* **What the task requires**
The required answer is an exact copy of the lines from the one containing "POLYGON ((14 96, 17" to the end of the listing, both included, without any pictures.

* **Record excerpts**
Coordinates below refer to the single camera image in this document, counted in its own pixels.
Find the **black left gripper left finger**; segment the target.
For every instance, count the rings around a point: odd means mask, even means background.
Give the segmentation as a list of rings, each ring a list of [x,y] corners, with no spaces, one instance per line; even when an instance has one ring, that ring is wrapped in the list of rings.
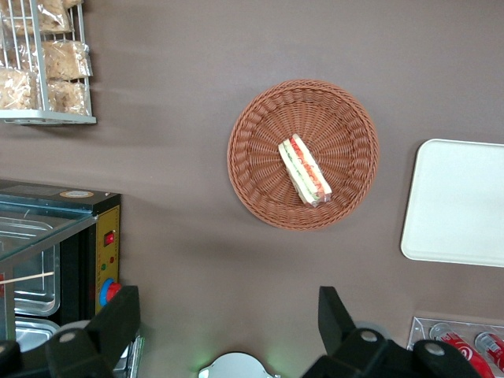
[[[123,286],[84,328],[68,328],[24,353],[2,340],[1,376],[113,377],[139,326],[139,289]]]

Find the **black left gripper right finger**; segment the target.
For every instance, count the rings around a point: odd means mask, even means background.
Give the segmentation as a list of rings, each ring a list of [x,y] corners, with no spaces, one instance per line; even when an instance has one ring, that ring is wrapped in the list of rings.
[[[334,287],[321,286],[318,328],[326,353],[305,377],[478,377],[453,346],[421,340],[412,350],[371,328],[359,328]]]

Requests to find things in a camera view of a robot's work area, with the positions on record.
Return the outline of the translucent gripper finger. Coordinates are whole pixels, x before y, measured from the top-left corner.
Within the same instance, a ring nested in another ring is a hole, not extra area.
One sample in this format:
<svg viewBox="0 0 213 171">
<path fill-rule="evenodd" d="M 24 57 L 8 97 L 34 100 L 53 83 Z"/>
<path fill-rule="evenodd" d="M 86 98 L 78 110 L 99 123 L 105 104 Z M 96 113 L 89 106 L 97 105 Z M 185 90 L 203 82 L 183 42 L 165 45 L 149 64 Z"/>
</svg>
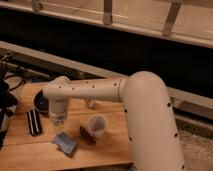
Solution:
<svg viewBox="0 0 213 171">
<path fill-rule="evenodd" d="M 53 130 L 55 134 L 61 133 L 64 130 L 64 124 L 62 122 L 54 123 Z"/>
</svg>

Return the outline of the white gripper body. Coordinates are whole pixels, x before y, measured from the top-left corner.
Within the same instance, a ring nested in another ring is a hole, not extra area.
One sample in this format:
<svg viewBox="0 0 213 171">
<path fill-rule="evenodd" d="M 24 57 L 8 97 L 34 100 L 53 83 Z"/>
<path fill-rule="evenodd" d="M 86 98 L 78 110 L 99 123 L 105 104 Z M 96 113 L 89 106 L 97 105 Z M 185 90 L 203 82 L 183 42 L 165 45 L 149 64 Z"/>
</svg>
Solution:
<svg viewBox="0 0 213 171">
<path fill-rule="evenodd" d="M 64 122 L 67 118 L 67 100 L 50 100 L 49 101 L 49 117 L 53 122 Z"/>
</svg>

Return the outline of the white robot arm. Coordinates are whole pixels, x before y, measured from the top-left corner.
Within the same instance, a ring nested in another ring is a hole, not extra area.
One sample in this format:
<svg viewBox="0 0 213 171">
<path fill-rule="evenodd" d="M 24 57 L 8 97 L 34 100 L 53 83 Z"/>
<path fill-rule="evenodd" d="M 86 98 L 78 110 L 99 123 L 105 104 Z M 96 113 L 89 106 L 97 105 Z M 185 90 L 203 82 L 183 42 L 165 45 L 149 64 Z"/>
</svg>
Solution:
<svg viewBox="0 0 213 171">
<path fill-rule="evenodd" d="M 167 87 L 156 74 L 71 81 L 60 76 L 43 87 L 53 124 L 67 118 L 70 98 L 123 104 L 133 148 L 134 171 L 187 171 Z"/>
</svg>

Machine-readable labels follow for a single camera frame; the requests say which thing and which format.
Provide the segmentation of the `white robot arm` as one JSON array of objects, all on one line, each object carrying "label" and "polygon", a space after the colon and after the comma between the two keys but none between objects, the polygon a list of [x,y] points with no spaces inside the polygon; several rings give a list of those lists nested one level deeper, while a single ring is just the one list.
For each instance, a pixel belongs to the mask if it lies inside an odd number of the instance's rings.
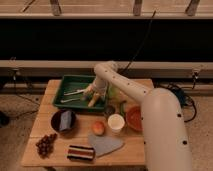
[{"label": "white robot arm", "polygon": [[115,61],[96,64],[94,73],[94,92],[102,94],[111,83],[140,105],[148,171],[193,171],[182,109],[171,91],[149,88],[120,75]]}]

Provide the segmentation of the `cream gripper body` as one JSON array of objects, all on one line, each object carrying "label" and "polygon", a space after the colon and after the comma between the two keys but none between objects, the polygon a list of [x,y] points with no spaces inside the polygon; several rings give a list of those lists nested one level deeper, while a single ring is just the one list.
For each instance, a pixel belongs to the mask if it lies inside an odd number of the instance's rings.
[{"label": "cream gripper body", "polygon": [[108,82],[102,78],[96,77],[83,91],[83,97],[88,98],[93,93],[98,93],[102,99],[105,98],[108,88]]}]

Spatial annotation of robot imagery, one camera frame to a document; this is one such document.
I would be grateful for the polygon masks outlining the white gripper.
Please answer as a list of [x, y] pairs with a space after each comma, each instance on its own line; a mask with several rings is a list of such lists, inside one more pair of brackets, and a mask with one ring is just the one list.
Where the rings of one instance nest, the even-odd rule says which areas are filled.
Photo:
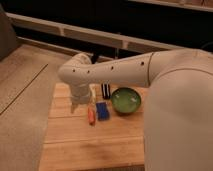
[[[75, 104], [87, 104], [90, 101], [91, 91], [88, 84], [80, 84], [69, 86], [70, 88], [70, 98]], [[76, 109], [76, 105], [71, 105], [71, 113], [73, 114]]]

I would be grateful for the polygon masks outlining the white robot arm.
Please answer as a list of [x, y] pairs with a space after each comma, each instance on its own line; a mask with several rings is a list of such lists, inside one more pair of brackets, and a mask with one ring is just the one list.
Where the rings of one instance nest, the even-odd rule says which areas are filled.
[[96, 64], [80, 53], [58, 74], [76, 103], [89, 101], [91, 83], [148, 89], [145, 171], [213, 171], [213, 53], [186, 48]]

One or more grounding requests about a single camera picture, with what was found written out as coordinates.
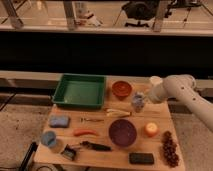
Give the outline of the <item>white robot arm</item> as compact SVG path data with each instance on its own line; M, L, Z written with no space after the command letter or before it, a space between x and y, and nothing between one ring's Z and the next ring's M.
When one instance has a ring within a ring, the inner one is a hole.
M145 94L145 98L152 103L161 103L169 98L175 98L213 132L213 104L196 93L195 87L196 81L191 75L169 75L152 85Z

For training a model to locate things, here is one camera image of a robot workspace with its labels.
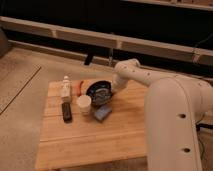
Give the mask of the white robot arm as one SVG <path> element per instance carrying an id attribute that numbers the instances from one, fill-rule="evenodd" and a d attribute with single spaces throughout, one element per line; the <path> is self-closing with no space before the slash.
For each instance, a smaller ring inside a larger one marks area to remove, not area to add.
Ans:
<path id="1" fill-rule="evenodd" d="M 118 62 L 112 90 L 130 80 L 148 87 L 144 115 L 149 171 L 202 171 L 196 119 L 213 109 L 213 85 L 182 74 L 142 69 L 136 59 Z"/>

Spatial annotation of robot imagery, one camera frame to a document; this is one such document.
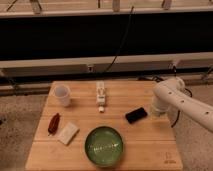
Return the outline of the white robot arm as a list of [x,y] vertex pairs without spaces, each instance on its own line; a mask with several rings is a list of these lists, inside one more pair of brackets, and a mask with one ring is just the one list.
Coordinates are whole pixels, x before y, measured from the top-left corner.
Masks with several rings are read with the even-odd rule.
[[213,133],[213,106],[185,95],[184,89],[185,83],[179,77],[157,83],[153,88],[152,114],[160,116],[174,106]]

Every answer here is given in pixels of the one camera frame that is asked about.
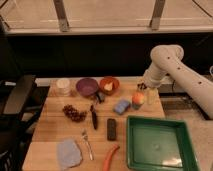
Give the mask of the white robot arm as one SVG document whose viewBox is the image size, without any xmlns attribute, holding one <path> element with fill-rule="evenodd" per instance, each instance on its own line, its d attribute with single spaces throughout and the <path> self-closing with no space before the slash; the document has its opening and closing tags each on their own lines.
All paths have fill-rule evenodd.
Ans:
<svg viewBox="0 0 213 171">
<path fill-rule="evenodd" d="M 143 75 L 149 88 L 158 88 L 169 74 L 183 90 L 213 120 L 213 82 L 198 74 L 183 62 L 184 50 L 180 45 L 158 45 L 151 50 L 151 65 Z"/>
</svg>

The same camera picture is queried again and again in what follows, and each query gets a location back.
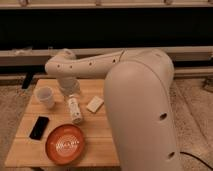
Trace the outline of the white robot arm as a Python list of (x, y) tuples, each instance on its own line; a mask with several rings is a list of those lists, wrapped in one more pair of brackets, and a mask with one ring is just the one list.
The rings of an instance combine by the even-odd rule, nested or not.
[(182, 171), (170, 86), (171, 58), (159, 49), (122, 50), (45, 64), (56, 77), (102, 78), (104, 104), (122, 171)]

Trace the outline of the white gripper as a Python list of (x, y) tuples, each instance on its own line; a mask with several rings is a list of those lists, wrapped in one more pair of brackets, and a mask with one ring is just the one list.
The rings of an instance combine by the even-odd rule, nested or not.
[(64, 77), (58, 80), (59, 90), (65, 95), (69, 96), (80, 91), (80, 85), (75, 77)]

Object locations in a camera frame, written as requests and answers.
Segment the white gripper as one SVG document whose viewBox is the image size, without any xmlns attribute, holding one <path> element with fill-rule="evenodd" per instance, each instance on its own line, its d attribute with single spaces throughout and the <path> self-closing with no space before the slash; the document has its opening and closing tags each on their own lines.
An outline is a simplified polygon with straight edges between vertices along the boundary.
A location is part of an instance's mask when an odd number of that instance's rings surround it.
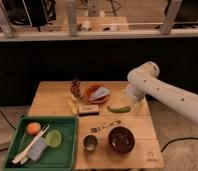
<svg viewBox="0 0 198 171">
<path fill-rule="evenodd" d="M 134 87 L 133 85 L 128 84 L 125 89 L 126 94 L 136 103 L 134 104 L 134 111 L 136 115 L 141 114 L 142 110 L 142 102 L 141 100 L 145 97 L 145 92 L 140 89 Z"/>
</svg>

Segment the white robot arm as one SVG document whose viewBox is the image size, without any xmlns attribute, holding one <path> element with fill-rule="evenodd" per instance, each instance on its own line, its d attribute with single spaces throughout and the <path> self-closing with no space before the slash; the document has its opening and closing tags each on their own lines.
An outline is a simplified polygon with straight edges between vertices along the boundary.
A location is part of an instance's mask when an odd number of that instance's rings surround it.
<svg viewBox="0 0 198 171">
<path fill-rule="evenodd" d="M 133 100 L 140 100 L 148 94 L 198 123 L 198 95 L 160 81 L 159 74 L 158 65 L 152 61 L 131 70 L 127 75 L 126 93 Z"/>
</svg>

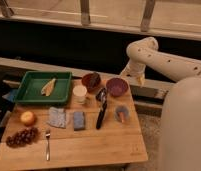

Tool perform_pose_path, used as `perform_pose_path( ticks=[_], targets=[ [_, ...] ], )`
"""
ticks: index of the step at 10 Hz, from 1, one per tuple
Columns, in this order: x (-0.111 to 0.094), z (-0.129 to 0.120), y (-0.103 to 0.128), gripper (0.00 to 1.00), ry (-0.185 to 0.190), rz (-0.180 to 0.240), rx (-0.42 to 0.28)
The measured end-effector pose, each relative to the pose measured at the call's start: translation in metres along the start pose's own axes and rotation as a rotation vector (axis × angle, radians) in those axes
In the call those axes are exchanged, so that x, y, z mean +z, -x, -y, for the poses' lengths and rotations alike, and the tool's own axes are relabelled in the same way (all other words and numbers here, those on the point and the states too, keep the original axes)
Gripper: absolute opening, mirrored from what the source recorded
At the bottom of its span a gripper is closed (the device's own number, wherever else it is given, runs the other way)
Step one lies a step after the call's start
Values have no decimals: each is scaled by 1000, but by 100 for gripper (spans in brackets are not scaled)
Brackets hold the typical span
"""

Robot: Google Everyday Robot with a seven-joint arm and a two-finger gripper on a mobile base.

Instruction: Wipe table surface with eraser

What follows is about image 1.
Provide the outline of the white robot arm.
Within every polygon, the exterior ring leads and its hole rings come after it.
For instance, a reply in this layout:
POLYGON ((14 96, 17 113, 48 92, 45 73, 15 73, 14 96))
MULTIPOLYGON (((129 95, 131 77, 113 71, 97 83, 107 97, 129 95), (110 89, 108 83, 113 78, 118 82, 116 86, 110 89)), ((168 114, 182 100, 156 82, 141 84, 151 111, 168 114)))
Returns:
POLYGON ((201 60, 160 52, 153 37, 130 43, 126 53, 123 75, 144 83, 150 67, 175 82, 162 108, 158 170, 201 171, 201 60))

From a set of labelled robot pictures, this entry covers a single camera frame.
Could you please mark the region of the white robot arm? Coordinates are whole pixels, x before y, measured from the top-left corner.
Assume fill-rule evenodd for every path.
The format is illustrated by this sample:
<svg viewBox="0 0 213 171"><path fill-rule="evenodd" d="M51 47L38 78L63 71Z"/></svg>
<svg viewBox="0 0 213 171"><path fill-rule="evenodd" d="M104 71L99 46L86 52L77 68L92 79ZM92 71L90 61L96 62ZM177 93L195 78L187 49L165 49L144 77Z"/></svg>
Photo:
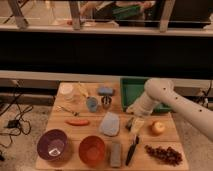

* **Answer below**
POLYGON ((14 96, 17 113, 48 92, 45 73, 15 73, 14 96))
MULTIPOLYGON (((129 95, 131 77, 113 71, 97 83, 107 97, 129 95), (110 89, 108 83, 113 78, 118 82, 116 86, 110 89)), ((168 114, 182 100, 156 82, 141 84, 151 111, 168 114)))
Returns:
POLYGON ((201 60, 160 52, 153 37, 130 43, 126 53, 123 75, 144 83, 150 67, 175 82, 162 108, 158 170, 201 171, 201 60))

From a set of labelled robot pictures, this entry covers a single camera frame.
Could you please mark the region of the white robot arm? Coordinates are whole pixels, x before y, measured from the top-left corner.
Assume fill-rule evenodd for every path.
The format is illustrated by this sample:
<svg viewBox="0 0 213 171"><path fill-rule="evenodd" d="M51 47L38 78L63 71Z"/></svg>
<svg viewBox="0 0 213 171"><path fill-rule="evenodd" d="M104 71L99 46L86 52L77 68L92 79ZM92 71L90 61L96 62ZM177 93L195 78L187 49L165 49L144 77Z"/></svg>
Photo:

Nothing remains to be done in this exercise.